The 33-year-old defendant keeps a low profile and lowers his head, announcing his wish to remain silent. He remains motionless and silent, admitting that he would accept his sentence and that he does not deserve any support from his friends and family. Called to the stand, Lefèvre's friends paint a very positive picture of the accused. As in his first trial in 2002, Sylvie and Nathalie Lefèvre testify about their difficult childhood: violent, alcoholic parents, a mother who blamed each of her children for being born, and a father convicted of complicity in gang rape. One of them went even further, reporting that her only good memory was thanks to Lefèvre: he had built a swing for her brothers and sisters when they were young. As for Guérin's younger brother, he painted an inhuman portrait of Lefèvre and stated his desire to kill her if she ever got out of prison.

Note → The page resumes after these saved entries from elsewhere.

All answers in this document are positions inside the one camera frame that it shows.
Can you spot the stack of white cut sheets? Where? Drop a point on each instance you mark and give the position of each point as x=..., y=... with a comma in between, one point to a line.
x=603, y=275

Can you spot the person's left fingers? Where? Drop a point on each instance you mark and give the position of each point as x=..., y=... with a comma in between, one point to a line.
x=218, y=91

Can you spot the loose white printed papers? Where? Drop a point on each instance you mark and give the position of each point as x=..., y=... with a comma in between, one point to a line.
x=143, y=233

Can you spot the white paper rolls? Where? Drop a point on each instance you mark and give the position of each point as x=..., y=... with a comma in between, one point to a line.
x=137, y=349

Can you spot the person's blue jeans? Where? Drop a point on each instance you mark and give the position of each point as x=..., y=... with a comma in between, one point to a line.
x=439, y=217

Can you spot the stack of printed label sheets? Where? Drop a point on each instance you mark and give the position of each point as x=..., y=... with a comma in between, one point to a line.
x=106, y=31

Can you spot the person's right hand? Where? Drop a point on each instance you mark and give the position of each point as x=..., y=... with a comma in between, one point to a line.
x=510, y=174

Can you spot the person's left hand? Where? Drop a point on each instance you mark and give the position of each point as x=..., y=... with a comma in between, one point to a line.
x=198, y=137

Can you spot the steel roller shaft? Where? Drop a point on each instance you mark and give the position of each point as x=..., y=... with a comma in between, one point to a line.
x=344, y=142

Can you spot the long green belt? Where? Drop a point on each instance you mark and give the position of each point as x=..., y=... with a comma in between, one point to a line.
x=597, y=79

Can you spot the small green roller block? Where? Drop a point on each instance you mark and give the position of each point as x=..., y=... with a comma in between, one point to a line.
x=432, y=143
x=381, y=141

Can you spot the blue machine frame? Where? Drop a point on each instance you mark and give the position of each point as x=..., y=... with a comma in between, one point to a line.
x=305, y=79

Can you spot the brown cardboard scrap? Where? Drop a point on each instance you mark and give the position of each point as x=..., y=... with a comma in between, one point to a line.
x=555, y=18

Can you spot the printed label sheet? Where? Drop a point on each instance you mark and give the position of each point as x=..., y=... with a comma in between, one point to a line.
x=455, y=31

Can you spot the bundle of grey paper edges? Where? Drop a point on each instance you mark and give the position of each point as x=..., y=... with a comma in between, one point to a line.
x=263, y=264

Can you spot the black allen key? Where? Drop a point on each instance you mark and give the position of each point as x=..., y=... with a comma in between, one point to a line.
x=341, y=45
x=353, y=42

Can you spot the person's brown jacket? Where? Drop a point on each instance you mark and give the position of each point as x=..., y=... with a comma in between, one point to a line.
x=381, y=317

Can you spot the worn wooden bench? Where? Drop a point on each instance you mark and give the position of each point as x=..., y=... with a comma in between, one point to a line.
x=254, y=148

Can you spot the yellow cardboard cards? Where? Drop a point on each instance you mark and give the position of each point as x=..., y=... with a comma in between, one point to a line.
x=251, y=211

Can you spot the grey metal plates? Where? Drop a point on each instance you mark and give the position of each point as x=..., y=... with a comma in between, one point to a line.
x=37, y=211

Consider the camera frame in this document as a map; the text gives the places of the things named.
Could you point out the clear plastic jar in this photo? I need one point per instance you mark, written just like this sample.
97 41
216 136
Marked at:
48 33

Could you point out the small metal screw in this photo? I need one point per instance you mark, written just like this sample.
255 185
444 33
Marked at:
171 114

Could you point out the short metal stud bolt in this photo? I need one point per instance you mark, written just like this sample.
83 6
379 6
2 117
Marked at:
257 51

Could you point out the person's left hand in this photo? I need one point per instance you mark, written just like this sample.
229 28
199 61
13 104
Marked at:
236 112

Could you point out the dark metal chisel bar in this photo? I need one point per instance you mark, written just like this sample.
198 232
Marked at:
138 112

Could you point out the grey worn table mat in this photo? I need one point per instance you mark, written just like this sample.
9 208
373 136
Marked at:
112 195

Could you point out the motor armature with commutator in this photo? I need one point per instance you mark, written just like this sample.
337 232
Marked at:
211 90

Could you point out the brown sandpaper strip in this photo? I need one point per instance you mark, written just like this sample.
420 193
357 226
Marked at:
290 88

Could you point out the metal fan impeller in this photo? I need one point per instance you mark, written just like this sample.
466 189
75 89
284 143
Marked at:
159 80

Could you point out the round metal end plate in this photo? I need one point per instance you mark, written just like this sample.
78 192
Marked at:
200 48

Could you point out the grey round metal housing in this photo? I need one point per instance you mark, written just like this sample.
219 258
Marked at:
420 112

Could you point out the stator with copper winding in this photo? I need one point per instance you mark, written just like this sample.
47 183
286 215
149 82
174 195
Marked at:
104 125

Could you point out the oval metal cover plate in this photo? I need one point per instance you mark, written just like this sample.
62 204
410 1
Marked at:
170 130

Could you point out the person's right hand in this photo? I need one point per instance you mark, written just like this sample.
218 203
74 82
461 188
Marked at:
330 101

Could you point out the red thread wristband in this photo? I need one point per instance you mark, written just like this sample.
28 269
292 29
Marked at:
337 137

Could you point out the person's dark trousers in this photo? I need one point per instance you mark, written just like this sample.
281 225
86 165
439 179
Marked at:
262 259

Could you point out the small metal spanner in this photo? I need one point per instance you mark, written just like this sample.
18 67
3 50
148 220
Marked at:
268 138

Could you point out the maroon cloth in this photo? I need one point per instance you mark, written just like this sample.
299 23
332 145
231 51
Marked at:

One of the lawyers for the civil parties paints a picture of a serial killer, emphasising that he appears to kill without motive. Most of the key figures in the case describe him as narcissistic and capable of exerting a toxic influence over others. They also claim that Lefèvre would have continued killing if he had not been arrested. It is also mentioned that Lefèvre refused to see psychiatrists while in pre-trial detention. These three elements do not work in the defendant's favour and do not inspire any leniency. The Court is therefore convinced that Guérin's murder was motivated by Lefèvre's hatred of drug addicts. It is also convinced that Michaud's murder was motivated by Lefèvre's narcissistic personality; considering himself superior to Michaud, Lefèvre could not accept that Nelly chose him as her partner instead.'

On 15 November, Lefèvre was found guilty of the first-degree murder of Michaud and the second-degree murder of Guérin, as a repeat offender. He was sentenced to life imprisonment with a minimum term of 22 years.